そうなるとアメリカ人は地域のお店や買い物の情報をどこで得るのだろう。その答えは倉橋さんのすぐ目の前にありました。地域情報からお店のクーポンまで幅広く掲載する、地域限定の無料情報誌“ペニーセーバー”です。当時の日本では新聞を定期購読している人がほとんどで、地域情報もそこから入手していましたが、倉橋さんは、 “ペニーセーバー”のようなものがあれば日本の読者にも広告主にも歓迎されると考えたのです。 “アメリカでもう成功しているわけですから、日本流のアレンジを間違えない限り、成功するという確信はありました”(倉橋さん)

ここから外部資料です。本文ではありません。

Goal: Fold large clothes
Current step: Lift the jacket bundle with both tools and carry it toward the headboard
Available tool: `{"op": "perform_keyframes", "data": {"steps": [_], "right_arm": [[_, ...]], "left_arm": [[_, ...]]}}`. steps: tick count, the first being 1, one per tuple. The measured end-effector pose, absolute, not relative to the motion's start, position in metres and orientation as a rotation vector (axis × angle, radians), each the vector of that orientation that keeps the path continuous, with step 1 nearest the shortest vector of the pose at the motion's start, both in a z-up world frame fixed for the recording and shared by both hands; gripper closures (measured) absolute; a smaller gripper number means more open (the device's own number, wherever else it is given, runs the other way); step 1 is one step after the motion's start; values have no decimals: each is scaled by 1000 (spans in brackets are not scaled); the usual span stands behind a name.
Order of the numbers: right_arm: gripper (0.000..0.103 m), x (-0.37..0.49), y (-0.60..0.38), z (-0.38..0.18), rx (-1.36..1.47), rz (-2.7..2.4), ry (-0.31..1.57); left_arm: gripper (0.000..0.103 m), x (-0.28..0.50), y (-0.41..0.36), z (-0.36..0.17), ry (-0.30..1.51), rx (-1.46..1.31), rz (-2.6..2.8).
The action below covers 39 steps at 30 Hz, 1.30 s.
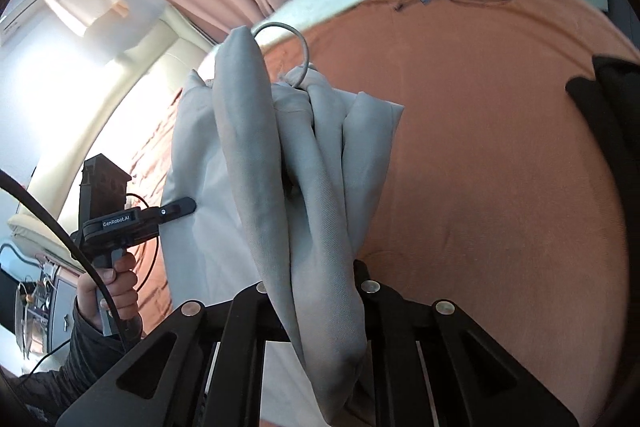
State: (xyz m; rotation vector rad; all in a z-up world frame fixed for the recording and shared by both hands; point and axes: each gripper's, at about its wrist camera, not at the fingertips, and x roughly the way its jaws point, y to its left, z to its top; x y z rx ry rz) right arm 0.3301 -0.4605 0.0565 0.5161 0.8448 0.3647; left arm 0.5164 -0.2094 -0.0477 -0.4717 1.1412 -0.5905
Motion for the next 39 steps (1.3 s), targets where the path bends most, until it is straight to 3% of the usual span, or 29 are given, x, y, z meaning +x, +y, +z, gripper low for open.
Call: {"op": "perform_keyframes", "data": {"steps": [13,28,39], "right_arm": [[96,301,-398,102,416,524,738],[96,359,-190,134,324,882,726],[96,406,-40,130,274,1083,774]], "left_arm": [[90,481,-104,33,945,-494,-525],[90,444,123,104,770,-512,-193],[91,410,277,124,723,-477,53]]}}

倉橋さんがまず取り組んだのは、従来の新聞よりも低コストの出版インフラを構築することでした。もともとエンジニアであったこともあり、IT技術の導入を前提に仕組みを構築。他の出版会社に先駆けて、編集作業にもコンピュータを使用しました。そして1987年、情報誌“ぱど”の第一号が創刊されたのです。倉橋さんの予想通り“ぱど”は次第に受け入れられていきました。多数の地域版を出し、発行部数も増加。IT技術の進化を先取りするように導入し、作業のスピードアップや簡略化だけでなく、手作業の工程を大幅に削減でき、人的リソースを他の分野で効率的に活用できるようになりました。
2001年には1,000万部を超え、2002年にギネスブックで発行部数世界一と認定されました。さらに“ぱど”以外のフリーペーパーを創刊し、ウェブサイトもオープン。しかしビジネスの拡大に伴いデータの量も増え続け、“サーバルームに溢れんばかりのサーバの数になって大変だったんです”倉橋さんは語ります。
この状況を解決するために倉橋さんが選んだのがデルでした。膨大な情報処理を必要とする“ぱど”のビジネスニーズを踏まえ、デルは仮想化ストレージを提案。導入後はサーバの台数を縮小でき、メンテナンスの手間や電力コストも減ったとのことです。“期日に雑誌が出ないと広告主様にご迷惑をかける。信頼性にも期待してデルを選んでいます”(倉橋さん)
ますますデジタル化の進む現在、倉橋さんの次のチャレンジは「ポイントカードを発行しないポイントサービス」の実現です。“ぱど”の広告主様の店舗に専用カードリーダーを設置し、お客様はSuica(スイカ)などの既存のICカード類やおサイフケータイを使ってポイントを貯めるという仕組み。“ぱど”のサーバでポイント情報を処理するため、デルとのタッグがより重要になるといいます。このシステムが成功すれば、世界で一番使われるポイントシステムとして、2つめのギネス記録を獲得する可能性も。IT技術を駆使した地域活性化という信念のもと、倉橋さんの新しい挑戦が始まります。
※「Suica」はJR東日本の登録商標です。
※「おサイフケータイ」は株式会社NTTドコモの登録商標です。